# "Skinny Fattie" Appetizers w/ Q-view



## adiochiro3 (Dec 11, 2011)

I made some "Skinny Fatties" and sliced them to serve as appetizers for a Christmas party last night. This was a group of people who have sampled my ABT's and mushrooms on several occasions, so I wanted to do something different.  I came up with this on short notice.

I started by punching apples with my medium sausage stuffing tube to create some apple logs for the fattie filling.  .








This method worked really well and had the exact desired effect.







I just worked my way around the apple and got 5-6 apple cylinders per apple Fuji apples were on hand.  I marinated the apple logs in a mix of brandy and brown sugar.







I used Italian sausage flattened in the usual manner in a gallon Ziplock bag (1.25 lbs/bag).







After a short chill in the freezer to firm things up, I cut the sausage into thirds right through the bottom plastic so I would be easy to transfer to wax paper for rolling.
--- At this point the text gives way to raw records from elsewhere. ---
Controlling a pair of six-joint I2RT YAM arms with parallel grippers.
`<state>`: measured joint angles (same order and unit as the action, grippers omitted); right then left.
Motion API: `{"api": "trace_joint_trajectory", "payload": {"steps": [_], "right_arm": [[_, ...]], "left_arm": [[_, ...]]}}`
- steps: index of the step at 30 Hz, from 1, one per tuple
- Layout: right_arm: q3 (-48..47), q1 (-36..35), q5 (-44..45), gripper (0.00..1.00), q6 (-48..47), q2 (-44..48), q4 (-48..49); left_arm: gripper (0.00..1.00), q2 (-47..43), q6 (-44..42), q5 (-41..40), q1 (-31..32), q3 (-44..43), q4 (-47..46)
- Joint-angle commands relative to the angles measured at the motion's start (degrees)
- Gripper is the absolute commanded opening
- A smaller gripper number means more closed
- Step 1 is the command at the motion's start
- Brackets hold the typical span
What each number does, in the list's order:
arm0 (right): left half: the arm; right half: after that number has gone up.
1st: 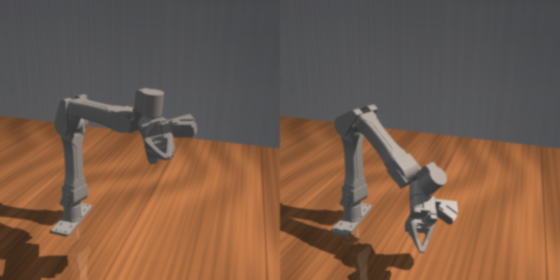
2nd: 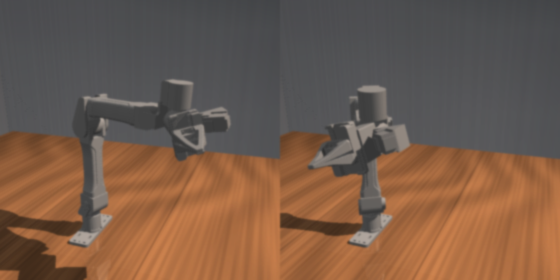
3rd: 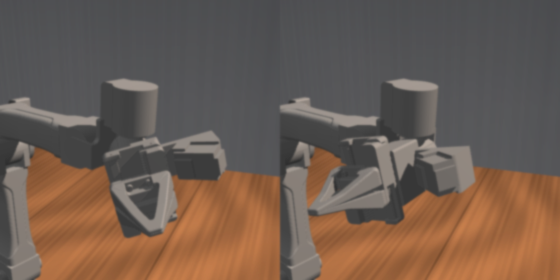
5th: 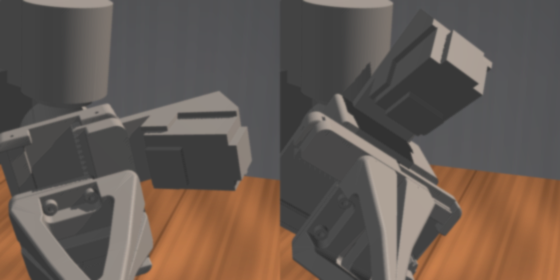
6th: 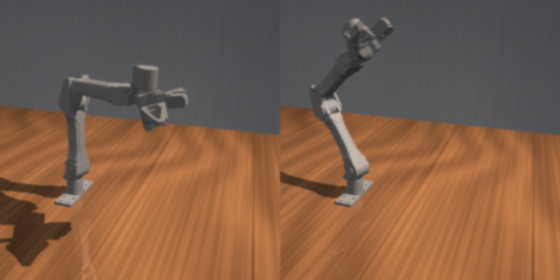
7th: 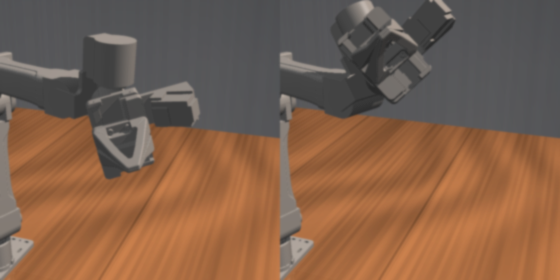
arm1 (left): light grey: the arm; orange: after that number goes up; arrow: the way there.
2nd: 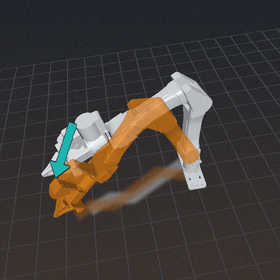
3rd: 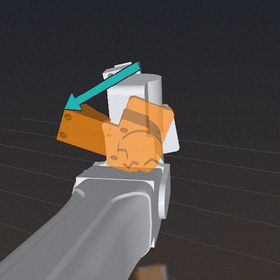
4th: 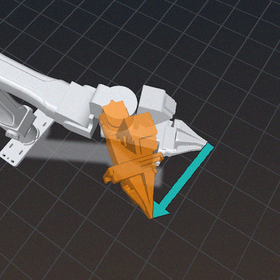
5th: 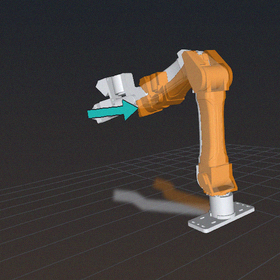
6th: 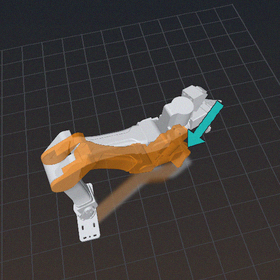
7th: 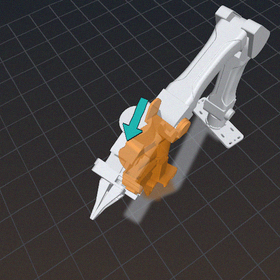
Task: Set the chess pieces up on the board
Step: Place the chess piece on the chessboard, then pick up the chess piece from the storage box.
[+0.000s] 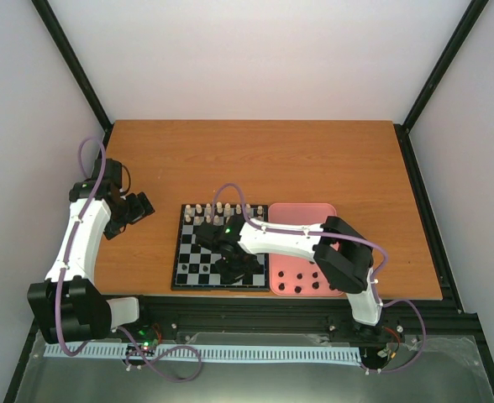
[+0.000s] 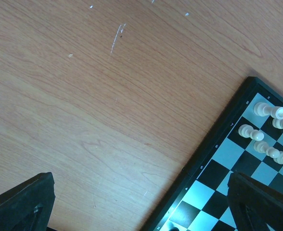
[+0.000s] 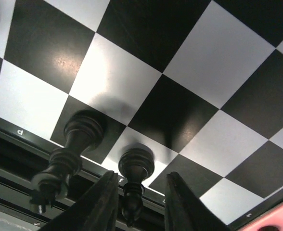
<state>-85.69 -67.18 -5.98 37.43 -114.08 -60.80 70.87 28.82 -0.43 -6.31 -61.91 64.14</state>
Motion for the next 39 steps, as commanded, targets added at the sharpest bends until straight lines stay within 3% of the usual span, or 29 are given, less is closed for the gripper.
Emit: {"api": "trace_joint_trajectory", "payload": {"steps": [1,10,17,26,39], "right_arm": [[-1.35,0.21,3.00,0.31,1.04,3.93,-2.44],[1.83,4.47,6.19,0.44,2.71,16.78,-7.08],[17.51,17.99,5.80,0.44,0.13,25.98,-4.25],[28.26,27.86,7.22,0.44,-4.20,26.71,-0.17],[31.95,33.51,7.05,0.44,-7.62,23.06,3.82]], "left_arm": [[1.00,-0.78,-0.78,-0.18,0.31,-0.58,0.28],[1.00,-1.09,-0.73,-0.44,0.29,-0.89,0.46],[1.00,-0.48,-0.61,-0.12,0.31,-1.17,0.44],[1.00,0.52,-0.86,-0.37,0.26,-1.40,0.40],[1.00,3.44,-0.87,-0.37,0.30,-2.34,-0.33]]}}
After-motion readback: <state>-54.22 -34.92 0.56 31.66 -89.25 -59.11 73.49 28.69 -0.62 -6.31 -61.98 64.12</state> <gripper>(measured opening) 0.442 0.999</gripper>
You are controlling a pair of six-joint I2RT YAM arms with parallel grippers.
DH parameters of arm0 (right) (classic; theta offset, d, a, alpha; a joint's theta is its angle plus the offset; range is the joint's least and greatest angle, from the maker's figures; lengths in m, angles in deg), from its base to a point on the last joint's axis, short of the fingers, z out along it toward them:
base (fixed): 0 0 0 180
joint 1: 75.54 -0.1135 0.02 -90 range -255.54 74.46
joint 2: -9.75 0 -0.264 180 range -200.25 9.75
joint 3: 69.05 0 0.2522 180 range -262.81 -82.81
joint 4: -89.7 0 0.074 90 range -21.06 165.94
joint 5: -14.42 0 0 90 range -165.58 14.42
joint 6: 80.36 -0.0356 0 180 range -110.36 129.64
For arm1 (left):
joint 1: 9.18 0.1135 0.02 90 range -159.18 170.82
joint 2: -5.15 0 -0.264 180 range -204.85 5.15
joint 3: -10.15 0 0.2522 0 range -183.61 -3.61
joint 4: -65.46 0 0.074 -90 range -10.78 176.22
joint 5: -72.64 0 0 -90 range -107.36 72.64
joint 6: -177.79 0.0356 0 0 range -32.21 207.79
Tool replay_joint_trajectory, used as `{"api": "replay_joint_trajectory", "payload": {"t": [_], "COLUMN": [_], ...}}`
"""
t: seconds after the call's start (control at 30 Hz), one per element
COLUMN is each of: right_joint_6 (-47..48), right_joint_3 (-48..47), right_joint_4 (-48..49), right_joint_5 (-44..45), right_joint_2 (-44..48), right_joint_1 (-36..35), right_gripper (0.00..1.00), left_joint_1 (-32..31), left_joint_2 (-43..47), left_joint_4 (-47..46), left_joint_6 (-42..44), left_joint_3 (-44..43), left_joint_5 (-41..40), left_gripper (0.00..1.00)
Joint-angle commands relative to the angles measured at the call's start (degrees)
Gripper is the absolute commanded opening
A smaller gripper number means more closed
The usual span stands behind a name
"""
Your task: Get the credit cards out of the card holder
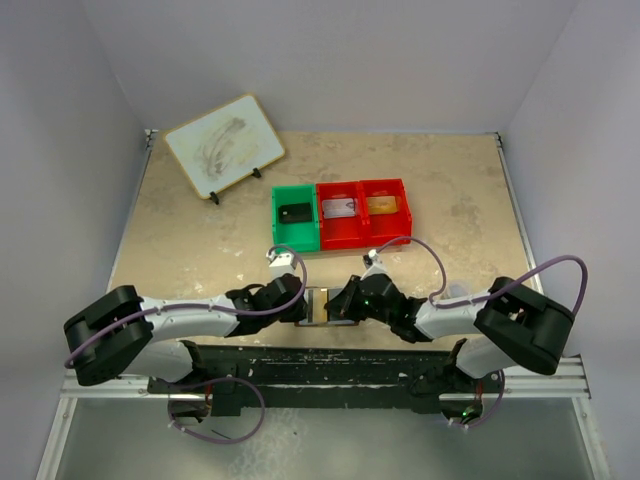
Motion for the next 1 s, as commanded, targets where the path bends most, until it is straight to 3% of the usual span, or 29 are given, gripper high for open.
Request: {"api": "replay_joint_trajectory", "payload": {"t": [0.0, 0.47, 0.77, 0.97], "right_joint_6": [-1.0, -3.3, -10.0, -6.2], "right_joint_3": [0.6, 2.6, 11.7, 8.6], "right_joint_4": [2.9, 6.2, 27.9, 25.8], "right_joint_5": [0.1, 0.7, 1.6, 3.7], "right_joint_2": [0.9, 0.1, -6.4, -9.5], "right_joint_1": [-0.4, -0.3, -0.2, -0.3], "right_gripper": [0.14, 0.26, 0.33, 0.37], "left_joint_1": [-0.4, -0.4, -0.4, -0.4], "left_joint_2": [-1.9, -1.7, -1.3, -0.9], "left_joint_4": [1.0, -0.6, -0.6, -0.4], "left_joint_6": [0.2, 0.6, 0.2, 0.0], "left_joint_3": [1.3, 3.0, 3.5, 3.8], "left_joint_5": [0.7, 1.6, 1.3, 1.2], "left_gripper": [0.12, 0.1, 0.09, 0.09]}}
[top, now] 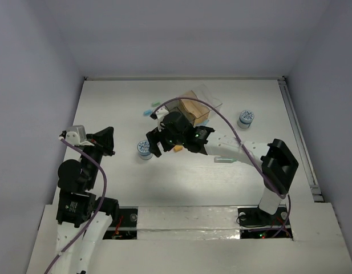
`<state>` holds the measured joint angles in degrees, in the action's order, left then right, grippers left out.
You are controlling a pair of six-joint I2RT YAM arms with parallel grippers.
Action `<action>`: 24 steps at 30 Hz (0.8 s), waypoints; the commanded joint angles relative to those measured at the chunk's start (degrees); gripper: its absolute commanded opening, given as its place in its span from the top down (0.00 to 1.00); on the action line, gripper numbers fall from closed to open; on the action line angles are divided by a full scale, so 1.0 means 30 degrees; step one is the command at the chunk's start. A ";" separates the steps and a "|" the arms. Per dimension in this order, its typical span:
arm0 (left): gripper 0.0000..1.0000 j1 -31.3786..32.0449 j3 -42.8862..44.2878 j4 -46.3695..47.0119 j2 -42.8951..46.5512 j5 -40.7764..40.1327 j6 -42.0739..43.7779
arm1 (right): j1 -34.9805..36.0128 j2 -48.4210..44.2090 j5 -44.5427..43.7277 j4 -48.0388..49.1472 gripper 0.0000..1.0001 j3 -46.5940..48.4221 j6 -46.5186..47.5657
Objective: Sort the stationery into containers
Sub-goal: Pick up the stationery from the center of the board.
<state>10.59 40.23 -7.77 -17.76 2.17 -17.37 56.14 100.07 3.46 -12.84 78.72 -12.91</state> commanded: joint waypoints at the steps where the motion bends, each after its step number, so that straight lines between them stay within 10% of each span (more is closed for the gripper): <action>1: 1.00 0.0249 0.0682 0.0042 0.0148 -0.1573 0.0105 | 0.0506 0.0742 -0.1008 -0.0668 0.11 0.1503 0.0201; 9: 0.56 0.0425 0.0595 -0.0076 0.0265 -0.1722 -0.0012 | 0.0681 0.3524 -0.1302 -0.1783 0.01 0.3377 -0.0093; 24: 0.51 0.0425 0.0477 0.0071 0.0382 -0.1399 -0.0012 | 0.1238 0.8390 -0.3115 -0.0849 0.07 0.7598 -0.0004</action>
<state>11.57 40.23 -9.50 -17.08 -2.13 -17.28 59.33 124.51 -2.61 -18.65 98.24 -13.23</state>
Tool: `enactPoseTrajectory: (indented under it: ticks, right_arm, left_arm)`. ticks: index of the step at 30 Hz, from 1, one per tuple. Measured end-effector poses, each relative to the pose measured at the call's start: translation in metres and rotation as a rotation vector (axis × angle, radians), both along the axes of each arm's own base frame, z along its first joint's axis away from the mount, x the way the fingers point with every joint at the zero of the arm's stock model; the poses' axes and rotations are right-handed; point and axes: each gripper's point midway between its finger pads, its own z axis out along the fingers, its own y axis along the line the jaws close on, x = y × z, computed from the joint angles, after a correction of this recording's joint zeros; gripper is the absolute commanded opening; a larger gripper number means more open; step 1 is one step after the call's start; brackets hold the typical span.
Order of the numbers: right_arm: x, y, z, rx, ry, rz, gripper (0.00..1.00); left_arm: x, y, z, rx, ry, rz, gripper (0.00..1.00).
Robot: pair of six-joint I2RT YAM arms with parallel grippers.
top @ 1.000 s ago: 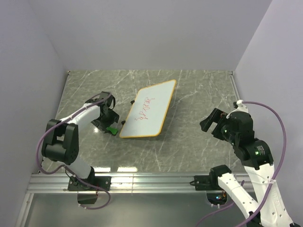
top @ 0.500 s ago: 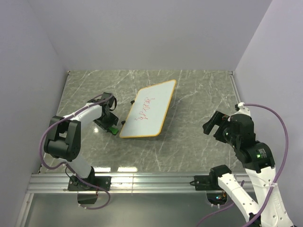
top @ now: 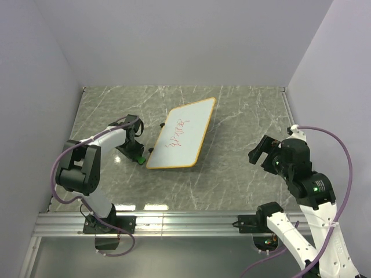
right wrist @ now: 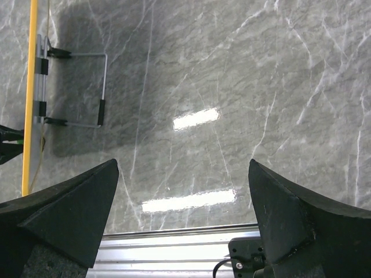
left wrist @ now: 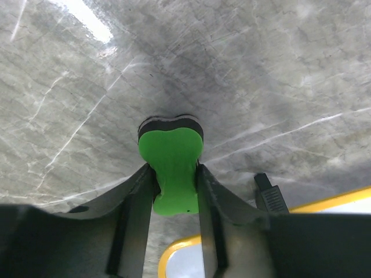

I lined up the marinaded apples down the center of the sausage strip and rolled it into a mini/skinny fattie.







Took to an IT of 165* and let rest before slicing.







You can see one of the rolls opened up a bit -- oh well.  The would have been prevented with a bacon wrap, but I did not have any thin bacon on hand (only my BBB, which would have been useless for this application).  Each log yielded about 10-12 appetizers about the diameter of a 50 cent piece.







Not a bad presentation.  Momma was a little concerned that the apples would disappear while cooking, but you can see they held up perfectly.  They sure were tasty and quite a hit at the party!  There are a couple of things I'll do differently next time:

Bacon -- without a doubt!
Reduce the leftover marinade to a syrup and drizzle in the fattie before rolling everything up
Roll the apple logs in a thin pastry (crepes maybe?) before placing them in the sausage so the pastry can soak up some of the marinade
Can't wait to hear some of your ideas to tweak this one!  

Thanks for looking!


----------



## scarbelly (Dec 11, 2011)

Looking good James - bet that was mighty tasty


----------



## jrod62 (Dec 11, 2011)

James , Two l
	

	
	
		
		



		
		
	


	





  
	

	
	
		
		



		
		
	


	





  !!!!!!

Great idea ! 

put on the "must do list"


----------



## frosty (Dec 11, 2011)

APPLES! Who' da thunk? Looks excellent though!    Looks wonderful!


----------



## JckDanls 07 (Dec 11, 2011)

WOW..   I like it 


:77:


----------



## SmokinAl (Dec 12, 2011)

Cool!


----------



## fpnmf (Dec 12, 2011)

Looks delicious!!

  Craig


----------



## mballi3011 (Dec 12, 2011)

Looks good I think.


----------



## michael ark (Dec 12, 2011)




----------



## owlcreeksmoker4 (Dec 12, 2011)

looks awesome! never thought of apples


----------



## cowgirl (Dec 12, 2011)

What a great idea, they look delicious!!


----------



## sprky (Dec 12, 2011)

*X 2.* Very great idea, I would never have thought of that. I like the idea of the pastry filling as well, bet it will work. However another post i saw gave me another idea for this. why not do the slim fatty as you did with a bacon weave and smoke then wrap that in the pastry, in my opinion that would be better then inside. Just a thought.


----------



## driedstick (Dec 12, 2011)

good job looks good, not a big apple fan though - but I would have tried without a doubt.


----------